[[ DATA PROVIDED, beginning ]]

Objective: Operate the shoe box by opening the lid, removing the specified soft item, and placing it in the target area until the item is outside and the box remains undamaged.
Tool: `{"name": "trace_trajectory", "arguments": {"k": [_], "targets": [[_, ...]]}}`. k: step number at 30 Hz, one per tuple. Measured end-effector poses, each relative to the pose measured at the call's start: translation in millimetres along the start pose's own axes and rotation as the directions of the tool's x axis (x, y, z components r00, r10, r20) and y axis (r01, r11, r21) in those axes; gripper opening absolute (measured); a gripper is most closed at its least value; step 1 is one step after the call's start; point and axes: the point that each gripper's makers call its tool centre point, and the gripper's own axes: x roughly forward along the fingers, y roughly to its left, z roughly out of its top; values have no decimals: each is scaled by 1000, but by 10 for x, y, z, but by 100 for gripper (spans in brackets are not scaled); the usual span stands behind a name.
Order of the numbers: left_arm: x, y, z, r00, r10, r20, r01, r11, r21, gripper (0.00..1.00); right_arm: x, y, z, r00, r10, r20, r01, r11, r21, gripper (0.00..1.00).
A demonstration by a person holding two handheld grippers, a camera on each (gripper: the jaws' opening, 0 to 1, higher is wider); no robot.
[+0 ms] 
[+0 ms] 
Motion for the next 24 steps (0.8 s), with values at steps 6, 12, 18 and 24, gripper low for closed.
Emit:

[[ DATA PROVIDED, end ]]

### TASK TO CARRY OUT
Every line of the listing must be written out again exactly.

### EXPECTED OUTPUT
Objective: Operate the shoe box by opening the lid, removing the specified soft item, and placing it in the target area until the item is outside and the box remains undamaged.
Tool: `{"name": "trace_trajectory", "arguments": {"k": [_], "targets": [[_, ...]]}}`. k: step number at 30 Hz, one per tuple. Measured end-effector poses, each relative to the pose measured at the call's start: translation in millimetres along the start pose's own axes and rotation as the directions of the tool's x axis (x, y, z components r00, r10, r20) and y axis (r01, r11, r21) in those axes; gripper opening absolute (measured); a gripper is most closed at its least value; step 1 is one step after the call's start; point and axes: the point that each gripper's makers call its tool centre point, and the gripper's own axes: x roughly forward along the fingers, y roughly to its left, z roughly out of its top; values have no decimals: each is scaled by 1000, but by 10 for x, y, z, but by 100 for gripper (spans in brackets are not scaled); the usual span stands behind a name.
Order of the numbers: left_arm: x, y, z, r00, r10, r20, r01, r11, r21, gripper (0.00..1.00); right_arm: x, y, z, r00, r10, r20, r01, r11, r21, gripper (0.00..1.00).
A demonstration by a person holding two handheld grippers, a camera on each (gripper: the jaws' opening, 0 to 1, higher is wider); no robot.
[+0 ms] 
[+0 ms] 
Motion for the next 24 steps (0.8 s), with values at steps 6, 12, 18 and 24, gripper low for closed.
Emit:

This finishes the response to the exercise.